*** DATA BLOCK ***

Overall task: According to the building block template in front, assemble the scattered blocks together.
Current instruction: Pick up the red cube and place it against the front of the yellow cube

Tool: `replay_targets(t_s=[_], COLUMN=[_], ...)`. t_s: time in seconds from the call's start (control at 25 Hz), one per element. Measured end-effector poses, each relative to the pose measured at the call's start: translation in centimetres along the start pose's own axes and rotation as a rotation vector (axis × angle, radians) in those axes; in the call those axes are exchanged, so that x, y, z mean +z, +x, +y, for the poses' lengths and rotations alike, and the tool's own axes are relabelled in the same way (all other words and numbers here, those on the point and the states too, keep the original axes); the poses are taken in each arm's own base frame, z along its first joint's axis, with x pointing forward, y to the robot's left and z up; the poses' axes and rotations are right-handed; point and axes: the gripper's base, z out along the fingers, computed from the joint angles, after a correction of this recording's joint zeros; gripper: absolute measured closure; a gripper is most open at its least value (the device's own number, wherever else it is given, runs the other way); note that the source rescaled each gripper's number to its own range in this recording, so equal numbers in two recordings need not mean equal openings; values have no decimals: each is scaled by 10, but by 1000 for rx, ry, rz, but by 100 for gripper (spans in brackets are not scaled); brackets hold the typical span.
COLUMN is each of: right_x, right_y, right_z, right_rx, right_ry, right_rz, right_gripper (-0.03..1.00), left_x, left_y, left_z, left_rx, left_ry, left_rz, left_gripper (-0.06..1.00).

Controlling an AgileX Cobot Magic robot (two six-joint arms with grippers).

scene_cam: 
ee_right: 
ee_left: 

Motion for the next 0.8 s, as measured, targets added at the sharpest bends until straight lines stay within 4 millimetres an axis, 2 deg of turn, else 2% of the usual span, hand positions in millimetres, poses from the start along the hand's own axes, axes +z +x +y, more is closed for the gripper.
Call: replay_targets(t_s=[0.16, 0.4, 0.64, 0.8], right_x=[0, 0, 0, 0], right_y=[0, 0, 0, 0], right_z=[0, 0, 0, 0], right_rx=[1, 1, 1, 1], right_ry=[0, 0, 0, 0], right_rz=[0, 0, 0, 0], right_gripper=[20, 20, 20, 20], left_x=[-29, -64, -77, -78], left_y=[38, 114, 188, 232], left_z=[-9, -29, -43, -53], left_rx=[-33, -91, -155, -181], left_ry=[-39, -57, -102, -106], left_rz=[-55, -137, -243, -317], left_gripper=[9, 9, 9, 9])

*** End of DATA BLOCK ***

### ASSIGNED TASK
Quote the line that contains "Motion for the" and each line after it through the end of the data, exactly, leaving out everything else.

### RESPONSE
Motion for the next 0.8 s, as measured, targets added at the sharpest bends until straight lines stay within 4 millimetres an axis, 2 deg of turn, else 2% of the usual span, hand positions in millimetres, poses from the start along the hand's own axes, axes +z +x +y, more is closed for the gripper.
Call: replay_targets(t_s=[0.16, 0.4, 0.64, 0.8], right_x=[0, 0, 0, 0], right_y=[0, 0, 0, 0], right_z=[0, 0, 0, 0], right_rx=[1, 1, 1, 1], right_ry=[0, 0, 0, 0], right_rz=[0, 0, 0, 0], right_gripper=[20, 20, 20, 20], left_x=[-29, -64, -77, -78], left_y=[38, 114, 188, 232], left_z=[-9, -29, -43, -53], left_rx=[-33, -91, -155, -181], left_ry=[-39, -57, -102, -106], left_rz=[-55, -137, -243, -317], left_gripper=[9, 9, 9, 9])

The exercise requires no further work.